Life at St. Mary’s Seminary & University was dictated by the tolling of the seminary’s bell. Originally, the seminary was located at 600 N. Paca Street in downtown Baltimore, where it was established as the first Roman Catholic Seminary in the United States in 1791. The bell rang to begin the day and for all forms of a seminarian’s sustenance—spiritual sustenance as it called him to Mass, prayers, and vespers; intellectual growth as it defined his daily class schedule; and physical nourishment as it called him to his meals.

The bell fell silent upon the closure of the Paca Street campus in 1969, when all seminary classes and administration transferred to the Roland Park campus. Within six years of the move, the Grand Seminary Building itself was no more, razed by Baltimore City. In 1974, the grounds had been given to the city by the U.S. Sulpician Fathers to create today’s St. Mary’s Park, which was dedicated in 1977. It sits around the historic core site kept by the Sulpicians.

This silence, however, was joyously broken in June 2021, when the bell, which had been stored at the top of the vestments’ closet in the preserved 1808 Seminary Chapel sacristy, was taken down, removed from its temporary wooden cradle, and placed upon the remnant of the original seminary’s foundation wall—symbolically above the Auspice Maria logo of the Sulpicians—where it rang out to the Seton Hill neighborhood of Baltimore City this summer for the first time in more than half a century.

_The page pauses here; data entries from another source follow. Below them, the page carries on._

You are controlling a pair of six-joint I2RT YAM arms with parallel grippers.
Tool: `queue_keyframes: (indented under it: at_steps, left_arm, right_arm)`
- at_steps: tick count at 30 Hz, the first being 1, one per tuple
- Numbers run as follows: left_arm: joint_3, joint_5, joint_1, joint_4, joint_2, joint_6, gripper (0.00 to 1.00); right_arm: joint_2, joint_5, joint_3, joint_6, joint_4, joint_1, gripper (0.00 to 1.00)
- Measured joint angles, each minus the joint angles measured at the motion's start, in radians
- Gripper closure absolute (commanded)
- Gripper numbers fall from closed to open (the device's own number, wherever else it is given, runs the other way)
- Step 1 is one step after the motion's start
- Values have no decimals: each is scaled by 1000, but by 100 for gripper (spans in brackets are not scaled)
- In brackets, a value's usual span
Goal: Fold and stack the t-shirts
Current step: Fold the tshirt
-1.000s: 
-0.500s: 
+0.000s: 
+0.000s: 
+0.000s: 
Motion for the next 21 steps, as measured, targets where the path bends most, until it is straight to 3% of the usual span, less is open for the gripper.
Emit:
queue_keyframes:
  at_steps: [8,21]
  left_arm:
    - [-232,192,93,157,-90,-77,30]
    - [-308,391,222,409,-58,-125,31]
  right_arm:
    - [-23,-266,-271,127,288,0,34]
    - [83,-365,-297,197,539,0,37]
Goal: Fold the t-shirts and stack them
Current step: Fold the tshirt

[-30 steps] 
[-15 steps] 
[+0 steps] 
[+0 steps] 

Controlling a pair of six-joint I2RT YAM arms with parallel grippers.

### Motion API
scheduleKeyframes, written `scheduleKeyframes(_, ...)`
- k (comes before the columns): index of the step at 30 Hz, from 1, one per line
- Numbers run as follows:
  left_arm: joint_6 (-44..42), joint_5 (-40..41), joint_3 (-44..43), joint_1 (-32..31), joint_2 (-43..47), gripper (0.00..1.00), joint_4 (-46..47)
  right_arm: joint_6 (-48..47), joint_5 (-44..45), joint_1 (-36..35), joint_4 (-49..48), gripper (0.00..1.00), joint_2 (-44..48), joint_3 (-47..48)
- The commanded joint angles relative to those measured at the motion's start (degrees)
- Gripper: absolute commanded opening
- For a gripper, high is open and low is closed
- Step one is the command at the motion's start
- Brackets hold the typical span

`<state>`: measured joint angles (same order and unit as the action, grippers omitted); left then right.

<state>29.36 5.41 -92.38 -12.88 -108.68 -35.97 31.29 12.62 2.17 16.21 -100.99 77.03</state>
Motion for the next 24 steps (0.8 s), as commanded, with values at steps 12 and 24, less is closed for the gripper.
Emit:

A new wrought-iron cradle was fabricated in the form of chapel arches by G. Krug & Sons Ironworks. The ironworks itself was in operation at the same location down the street from the historic Paca Street site at 415 W. Saratoga Street since 1810, making their company only two years younger than the seminary chapel and the Federal-style Mother Seton House.

The bell now calls the groups who visit the historic site to Mass and lunch, echoing its original function to the many thousands of seminarians who fulfilled their spiritual vocations during their time at St. Mary’s on Paca Street.